2004 U.S. Touring Car Championship preview The upcoming 2004 U.S. Touring Car Championship (USTCC) season looks to be filled with new competitors, many new venues, some very exciting developments within the series, and more of the close, ...
2004 U.S. Touring Car Championship preview
The upcoming 2004 U.S. Touring Car Championship (USTCC) season looks to be filled with new competitors, many new venues, some very exciting developments within the series, and more of the close, action-packed racing that USTCC competitors and fans alike have come to expect.
One of the most exciting developments in USTCC is the addition of east coast races for 2004. An innovative championship structure allows teams to count seven races of their choice out of the total fourteen events towards the national championship. This allows smaller-budget teams the opportunity to run only the races nearest to them and still compete for the national title while also allowing other teams the chance to pick and choose events across the country at which they feel they will be most competitive. As always, USTCC will compete at some of the most coveted tracks in North America including Mid Ohio, Sears Point, Road America, Summit Point, Mont Tramblant, Road Atlanta, California Speedway, Portland International, and more.

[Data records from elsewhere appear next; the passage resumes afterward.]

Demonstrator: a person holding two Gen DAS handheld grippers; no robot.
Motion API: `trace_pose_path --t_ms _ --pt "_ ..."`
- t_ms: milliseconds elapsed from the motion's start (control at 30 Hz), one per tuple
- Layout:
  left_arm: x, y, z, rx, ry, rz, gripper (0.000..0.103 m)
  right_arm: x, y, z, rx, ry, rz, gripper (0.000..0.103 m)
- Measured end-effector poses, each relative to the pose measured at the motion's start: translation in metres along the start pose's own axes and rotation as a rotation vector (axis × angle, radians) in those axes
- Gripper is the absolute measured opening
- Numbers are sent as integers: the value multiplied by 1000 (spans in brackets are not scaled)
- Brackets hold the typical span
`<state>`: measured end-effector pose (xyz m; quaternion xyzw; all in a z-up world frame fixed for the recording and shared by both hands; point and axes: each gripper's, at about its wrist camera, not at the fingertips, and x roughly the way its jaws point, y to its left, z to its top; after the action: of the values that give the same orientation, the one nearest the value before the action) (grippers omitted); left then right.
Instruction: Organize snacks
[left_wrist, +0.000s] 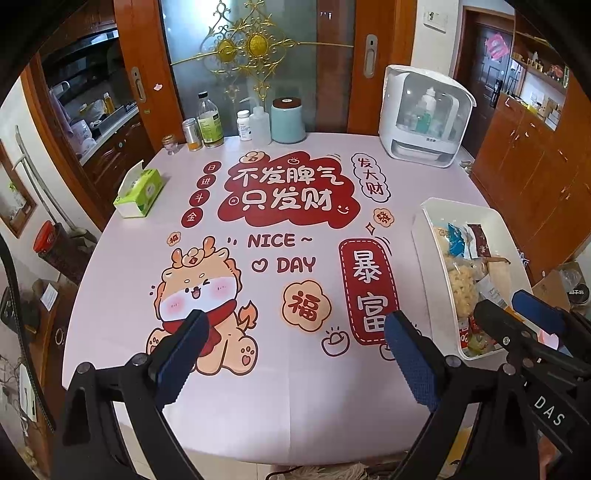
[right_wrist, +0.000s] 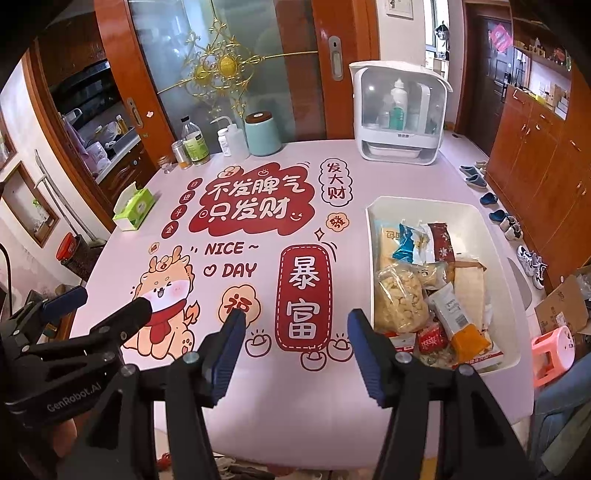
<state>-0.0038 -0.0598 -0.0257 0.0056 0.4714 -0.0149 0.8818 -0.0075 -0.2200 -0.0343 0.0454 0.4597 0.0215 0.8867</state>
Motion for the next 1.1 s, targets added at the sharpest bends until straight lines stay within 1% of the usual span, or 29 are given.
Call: trace_pose_path --t_ms 1100 --pt "6 3 0 -3 15 4 95 12 -3 5 -9 19 25 58"
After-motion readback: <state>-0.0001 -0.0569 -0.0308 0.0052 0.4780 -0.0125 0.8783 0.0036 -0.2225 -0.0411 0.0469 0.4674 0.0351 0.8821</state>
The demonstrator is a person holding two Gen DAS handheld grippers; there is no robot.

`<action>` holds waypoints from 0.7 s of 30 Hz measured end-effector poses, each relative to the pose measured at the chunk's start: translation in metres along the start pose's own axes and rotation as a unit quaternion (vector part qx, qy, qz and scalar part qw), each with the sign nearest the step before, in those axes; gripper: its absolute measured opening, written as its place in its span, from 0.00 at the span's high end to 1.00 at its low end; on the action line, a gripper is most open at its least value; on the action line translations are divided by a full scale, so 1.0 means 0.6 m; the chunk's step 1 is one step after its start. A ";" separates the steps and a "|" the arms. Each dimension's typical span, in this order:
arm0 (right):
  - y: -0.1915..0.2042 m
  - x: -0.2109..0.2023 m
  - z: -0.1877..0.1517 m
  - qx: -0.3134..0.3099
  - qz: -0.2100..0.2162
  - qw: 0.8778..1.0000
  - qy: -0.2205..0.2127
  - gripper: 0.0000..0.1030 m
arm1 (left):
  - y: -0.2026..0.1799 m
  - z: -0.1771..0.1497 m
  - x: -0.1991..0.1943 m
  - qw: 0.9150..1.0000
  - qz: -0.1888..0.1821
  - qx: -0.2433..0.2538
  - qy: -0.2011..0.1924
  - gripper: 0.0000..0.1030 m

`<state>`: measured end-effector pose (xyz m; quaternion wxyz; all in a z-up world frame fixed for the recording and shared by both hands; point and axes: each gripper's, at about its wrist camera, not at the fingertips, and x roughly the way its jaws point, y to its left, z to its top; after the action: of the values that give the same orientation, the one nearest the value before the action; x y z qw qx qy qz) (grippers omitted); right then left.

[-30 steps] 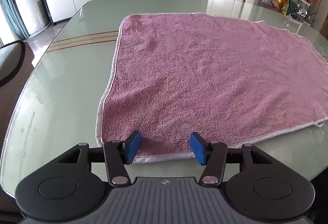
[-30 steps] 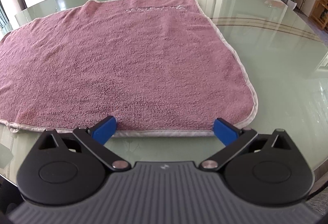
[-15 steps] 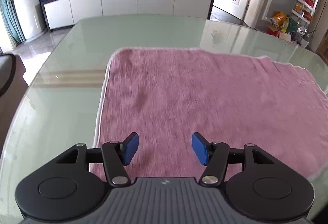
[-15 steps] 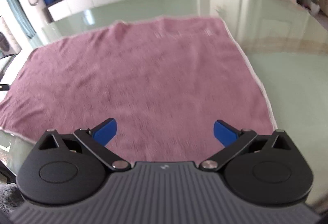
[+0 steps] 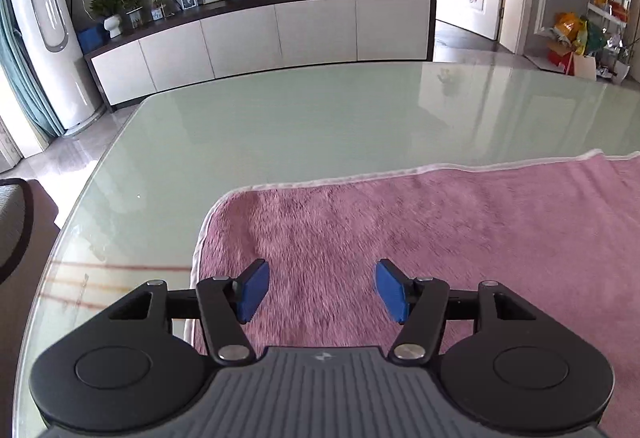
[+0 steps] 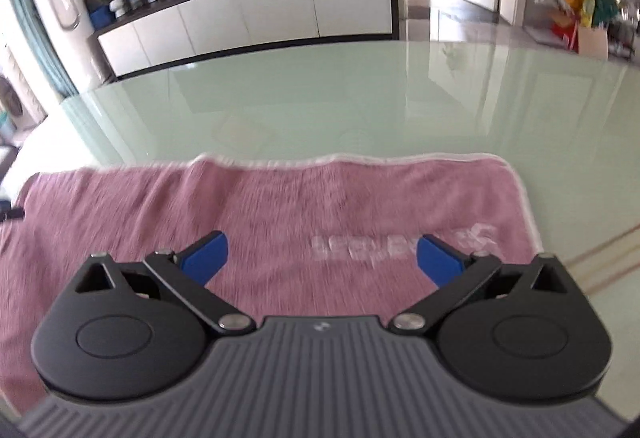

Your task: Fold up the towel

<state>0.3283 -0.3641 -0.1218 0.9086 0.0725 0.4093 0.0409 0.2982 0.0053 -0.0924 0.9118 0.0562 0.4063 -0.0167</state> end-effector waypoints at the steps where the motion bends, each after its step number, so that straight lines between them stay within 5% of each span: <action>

The 2004 USTCC season will again benefit from major sponsorship interest from highly respected companies such as Toyo Tires, Konig Wheels, KAAZ, Advanced Clutch, Fluidyne, Castrol Syntec, AEM, Denso, Apex Integration, 300 degrees, Mini USA, Ground Control, Ford, Honda, Permatex, Honda Auto Parts, Speedtoys.com and many others. The total cash and contingency prize value for the 2003 season exceeded $90,000.
The U.S. Touring Car Series was formed in 2000 and has grown today to become one of the leading professional road race series in North America. USTCC features popular sport sedan and sport compact marques such as BMW, Audi, Honda, VW, Toyota, Ford, Dodge, and Mini among others. The rules allow for highly-prepared chassis, suspension, and aerodynamics while restricting engine internal modifications and transmissions to stock configuration to contain cost for competitors.